(ORDO NEWS) — An international team of researchers concluded that the Triassic-Jurassic extinction was triggered by volcanoes. Because of this, the level of acidity and hydrogen sulfide rose in the ocean, which adversely affected all marine organisms.
The Triassic-Jurassic extinction marks the boundary between the Triassic and Jurassic periods 201.3 million years ago. It is considered the largest extinction of the Mesozoic era.
Then a whole class of conodonts, which constituted 20 percent of all marine families, disappeared from the face of the Earth, the most common crurotarsi (non-dinosaur-like archosaurs), some therapsids (synapsids, which include mammals and their extinct relatives) and many species of amphibians , died out.

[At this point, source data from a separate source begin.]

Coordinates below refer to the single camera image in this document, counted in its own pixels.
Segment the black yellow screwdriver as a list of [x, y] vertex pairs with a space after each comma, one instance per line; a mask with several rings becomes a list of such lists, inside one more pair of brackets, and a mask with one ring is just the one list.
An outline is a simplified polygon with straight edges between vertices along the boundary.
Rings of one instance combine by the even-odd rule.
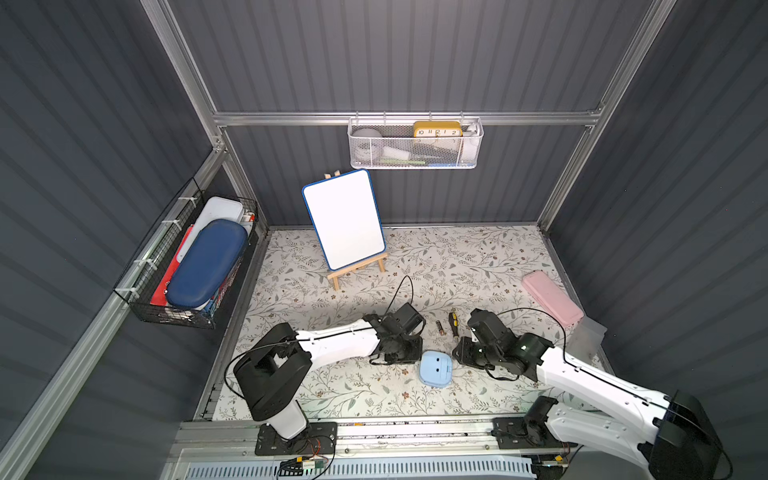
[[460, 337], [459, 320], [458, 320], [458, 316], [457, 316], [457, 313], [456, 313], [455, 310], [452, 310], [449, 313], [449, 322], [450, 322], [450, 326], [451, 326], [451, 331], [452, 331], [453, 337], [454, 338], [459, 338]]

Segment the light blue alarm clock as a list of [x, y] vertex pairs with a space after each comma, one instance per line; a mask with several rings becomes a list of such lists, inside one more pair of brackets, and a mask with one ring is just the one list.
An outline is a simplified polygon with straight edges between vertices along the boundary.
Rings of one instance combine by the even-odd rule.
[[419, 362], [418, 375], [424, 385], [445, 388], [452, 383], [453, 360], [443, 352], [425, 351]]

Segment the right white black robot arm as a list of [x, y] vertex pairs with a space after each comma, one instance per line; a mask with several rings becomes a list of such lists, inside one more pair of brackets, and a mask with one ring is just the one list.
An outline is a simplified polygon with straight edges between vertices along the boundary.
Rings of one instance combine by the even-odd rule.
[[640, 387], [568, 354], [534, 333], [516, 334], [491, 311], [475, 309], [469, 336], [452, 352], [461, 365], [496, 379], [525, 377], [585, 401], [592, 411], [572, 409], [540, 396], [510, 432], [533, 446], [549, 440], [591, 447], [643, 468], [654, 479], [713, 479], [721, 464], [734, 466], [701, 402], [682, 391], [673, 395]]

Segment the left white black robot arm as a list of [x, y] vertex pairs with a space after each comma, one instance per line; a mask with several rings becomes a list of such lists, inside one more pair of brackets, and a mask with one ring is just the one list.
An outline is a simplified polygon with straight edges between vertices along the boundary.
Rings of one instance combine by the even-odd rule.
[[325, 330], [296, 330], [280, 323], [234, 359], [234, 393], [244, 400], [253, 420], [292, 441], [308, 430], [296, 397], [310, 372], [349, 359], [385, 366], [414, 364], [422, 355], [425, 325], [426, 319], [409, 303], [393, 313], [367, 314]]

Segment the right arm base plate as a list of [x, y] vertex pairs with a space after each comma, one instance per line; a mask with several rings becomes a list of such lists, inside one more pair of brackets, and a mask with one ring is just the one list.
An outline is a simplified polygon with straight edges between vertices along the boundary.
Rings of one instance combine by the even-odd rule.
[[490, 435], [501, 450], [555, 449], [569, 453], [577, 447], [576, 443], [555, 439], [545, 426], [530, 425], [520, 416], [493, 418]]

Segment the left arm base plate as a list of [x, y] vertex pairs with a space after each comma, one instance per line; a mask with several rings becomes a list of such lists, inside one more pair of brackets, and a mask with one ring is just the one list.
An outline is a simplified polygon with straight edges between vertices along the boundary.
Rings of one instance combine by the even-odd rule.
[[254, 454], [257, 457], [312, 454], [327, 456], [335, 452], [337, 436], [336, 422], [310, 422], [292, 439], [281, 437], [271, 425], [264, 424], [259, 427]]

The Triassic extinction was quite fast: it happened in less than 10 thousand years and happened just before the collapse of Pangea.
There are many hypotheses about the causes of extinction. One of them is climate change and the deviation of the level of the World Ocean. Others – the fall of the asteroid and massive volcanic eruptions.
Each of them has both advantages and disadvantages. Scientists from the Universities of Curtin (Australia), Southampton (UK), Columbia and Massachusetts Institute of Technology (USA) are leaning towards the “volcanic” version. They managed to find out additional aspects related to this hypothesis.
The authors of the work, published in the journal Geology , studied microscopic fossils from rocks from the Bristol Canal Basin in southwestern Britain. As a result, they identified two mechanisms that may be responsible for the mass extinction.
Due to the eruptions of underwater volcanoes, the waters of the oceans, according to the researchers, became more acidic, which suppressed the growth of all marine life that use calcium carbonate to create shells and other parts of their body.
In addition, during this period, according to the findings of scientists, the level of hydrogen sulfide in the ocean increased, which was extremely toxic to all marine life. The experience of the Triassic extinction , scientists say, can tell a lot about the current state of the environment and more clearly understand the consequences of global warming.